Module H · Backtesting, ML & Portfolio Construction - Chapter 69

Walk-Forward, Purged CV and Deflated Sharpe

Validation that respects time - walk-forward testing, purged and embargoed cross-validation, and deflating the Sharpe for all the trials you ran.

NSE

What you'll learn

·Walk-forward testing
·Why ordinary CV leaks
·Purged k-fold CV
·Embargoing
·Combinatorial purged CV
·The deflated Sharpe

A single train/test split answers exactly one question: did this strategy work on this one particular slice of the future. But you do not trade one future.
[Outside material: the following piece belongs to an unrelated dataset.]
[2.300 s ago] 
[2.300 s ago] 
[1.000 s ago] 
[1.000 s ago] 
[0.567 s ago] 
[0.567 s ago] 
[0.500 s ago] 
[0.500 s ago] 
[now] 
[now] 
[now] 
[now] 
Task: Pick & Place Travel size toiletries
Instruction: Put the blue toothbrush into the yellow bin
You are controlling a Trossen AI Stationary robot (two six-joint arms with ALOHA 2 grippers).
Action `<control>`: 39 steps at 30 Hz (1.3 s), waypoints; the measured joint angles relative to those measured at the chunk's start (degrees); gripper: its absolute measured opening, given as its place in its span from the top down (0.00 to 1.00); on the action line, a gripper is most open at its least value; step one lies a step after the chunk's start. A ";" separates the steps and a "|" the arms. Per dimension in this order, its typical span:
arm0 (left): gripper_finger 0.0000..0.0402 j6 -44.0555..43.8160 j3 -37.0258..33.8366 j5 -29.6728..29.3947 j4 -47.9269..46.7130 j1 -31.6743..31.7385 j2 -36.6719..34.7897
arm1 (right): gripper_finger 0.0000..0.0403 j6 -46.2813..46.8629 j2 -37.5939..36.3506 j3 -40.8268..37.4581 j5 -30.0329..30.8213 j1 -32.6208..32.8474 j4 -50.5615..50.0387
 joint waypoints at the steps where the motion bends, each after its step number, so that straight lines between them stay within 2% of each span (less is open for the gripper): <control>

You trade a rolling sequence of them - fit on what you know, deploy, watch it age, re-fit, deploy again. A validation scheme that respects the clock has to imitate that loop, and most do not. The previous chapters taught you to lag your signals and audit your data; this one is about the harder discipline of testing in time, where the very tools that work beautifully on independent data - shuffling, k-fold cross-validation - quietly leak the future into the past and hand you a Sharpe that evaporates the day you go live.

Walk-forward: validation that respects the clock

The honest baseline is walk-forward analysis. You fit the strategy (choose its parameters, train its model) on a stretch of history, then judge it on the next unseen slice, then slide the window forward and repeat. The training window can be expanding (always start from the beginning, so it grows) or rolling (fixed length, so it forgets the distant past). Either way the rule is sacred: the strategy is never scored on a bar it could have seen while fitting.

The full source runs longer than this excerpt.